And now he had the _nerve_, the bastard, to upstage him at his Guild's own ceremony. The new building opening in an attempt to relieve pressure on the current one in terms of housing and classroom duties, with the whole Guild staff in attendance, and there was that . . . that _flash bastard_ with a damn _suit_ on – gods, at the least the robe didn't look good, why couldn't he wear _that_ – and bloody smoked glasses. He was fifty-seven years old and he _still_ managed to look _cool_.

Downey scowled. Sometimes the universe just wasn't bloody fair.

(1) This being Ankh-Morpork, 'ascended' is obviously not literal. If we were going to be literal, Havelock Vetinari snuck in through the back door, stabbed a few convenient people, stepped on a few toes, slick-talked his way around the City Council and sort of sidled into the Patricianship.

(2) Lady Downey was, actually, not bad-looking, and she certainly wasn't dumb. But she did sort of have a . . . tendency to nag.

**P!nk – Raise Your Glass**

The fact that a Patrician of Ankh-Morpork had, after thirty-five years, managed to retire, was an amazing enough point in and of itself. The fact that he had _gone on_ to live another thirty years, to the age of 92, was even more amazing. And, secretly, no one was more surprised than Havelock Vetinari himself.

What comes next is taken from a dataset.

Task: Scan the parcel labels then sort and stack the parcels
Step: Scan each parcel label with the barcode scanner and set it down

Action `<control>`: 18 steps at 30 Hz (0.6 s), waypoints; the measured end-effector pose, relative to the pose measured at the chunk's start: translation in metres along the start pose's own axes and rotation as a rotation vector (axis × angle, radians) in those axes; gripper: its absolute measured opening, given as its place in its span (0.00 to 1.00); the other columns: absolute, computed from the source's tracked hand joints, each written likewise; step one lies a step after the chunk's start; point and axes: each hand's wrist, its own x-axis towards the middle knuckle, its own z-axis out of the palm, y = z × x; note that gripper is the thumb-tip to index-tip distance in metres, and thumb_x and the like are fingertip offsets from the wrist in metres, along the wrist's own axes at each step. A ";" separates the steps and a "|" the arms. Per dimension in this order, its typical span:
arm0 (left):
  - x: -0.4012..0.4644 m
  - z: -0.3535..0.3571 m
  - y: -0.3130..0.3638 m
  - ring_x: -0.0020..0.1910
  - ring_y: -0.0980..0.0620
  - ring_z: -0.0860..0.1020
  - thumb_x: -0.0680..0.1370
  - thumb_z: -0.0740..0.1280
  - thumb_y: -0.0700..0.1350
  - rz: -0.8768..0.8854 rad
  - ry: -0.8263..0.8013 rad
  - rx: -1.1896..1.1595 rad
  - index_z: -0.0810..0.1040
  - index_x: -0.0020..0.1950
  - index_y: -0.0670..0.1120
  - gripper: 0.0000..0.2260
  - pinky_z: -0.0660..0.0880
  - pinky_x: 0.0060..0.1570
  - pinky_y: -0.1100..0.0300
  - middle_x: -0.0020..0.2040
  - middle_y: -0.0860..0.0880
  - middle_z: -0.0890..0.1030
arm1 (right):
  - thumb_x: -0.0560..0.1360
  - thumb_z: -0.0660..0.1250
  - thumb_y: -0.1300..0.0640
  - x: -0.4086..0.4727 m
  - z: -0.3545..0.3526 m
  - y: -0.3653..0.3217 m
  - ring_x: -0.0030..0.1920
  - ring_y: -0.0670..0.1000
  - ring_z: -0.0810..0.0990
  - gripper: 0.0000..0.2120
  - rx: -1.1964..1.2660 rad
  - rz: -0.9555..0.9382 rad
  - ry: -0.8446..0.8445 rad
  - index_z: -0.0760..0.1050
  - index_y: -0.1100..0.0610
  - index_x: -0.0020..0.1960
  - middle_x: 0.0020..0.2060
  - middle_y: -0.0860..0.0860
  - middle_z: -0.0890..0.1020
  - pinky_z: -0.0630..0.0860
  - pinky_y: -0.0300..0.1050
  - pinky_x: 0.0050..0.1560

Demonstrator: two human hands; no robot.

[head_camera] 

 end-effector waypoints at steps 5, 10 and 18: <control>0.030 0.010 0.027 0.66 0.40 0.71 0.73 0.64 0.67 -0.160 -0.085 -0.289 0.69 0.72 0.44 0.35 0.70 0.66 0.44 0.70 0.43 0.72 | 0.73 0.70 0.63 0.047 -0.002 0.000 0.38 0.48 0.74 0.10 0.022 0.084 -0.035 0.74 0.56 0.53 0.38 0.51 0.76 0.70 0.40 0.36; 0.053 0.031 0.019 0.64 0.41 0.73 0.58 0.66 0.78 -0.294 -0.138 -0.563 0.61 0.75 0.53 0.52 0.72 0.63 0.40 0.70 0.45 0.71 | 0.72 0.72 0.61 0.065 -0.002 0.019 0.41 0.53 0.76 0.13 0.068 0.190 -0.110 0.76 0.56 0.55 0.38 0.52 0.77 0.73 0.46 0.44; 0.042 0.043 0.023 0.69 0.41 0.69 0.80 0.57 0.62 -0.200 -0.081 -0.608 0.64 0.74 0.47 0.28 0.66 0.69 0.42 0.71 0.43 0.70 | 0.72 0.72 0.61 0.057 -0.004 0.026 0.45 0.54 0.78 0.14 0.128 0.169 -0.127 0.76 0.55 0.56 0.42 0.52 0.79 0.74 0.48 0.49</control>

Of course, it hadn't been a _great_ surprise. More like a 'oh-hey-you're-getting-audited' kind of surprise. Unavoidable, always sort of expected, but nevertheless completely unpleasant. He'd managed it with as much dignity as he could, and thank whatever gods were out there that the _worst_ of his problems were bad eyes and arthritis in more joints than he bothered keeping track of, but in any case he had very definitely not enjoyed it. And so it was that one day, when he woke up and immediately saw the pattern on the ceiling that he sighed with relief.

"About time," he muttered, standing up out of bed and body, barely sparing a glance at the latter while he stretched happily for the first time in at least a decade. He looked down at his spirit, shook off the age and the years like a fine patina of dust, and looked around.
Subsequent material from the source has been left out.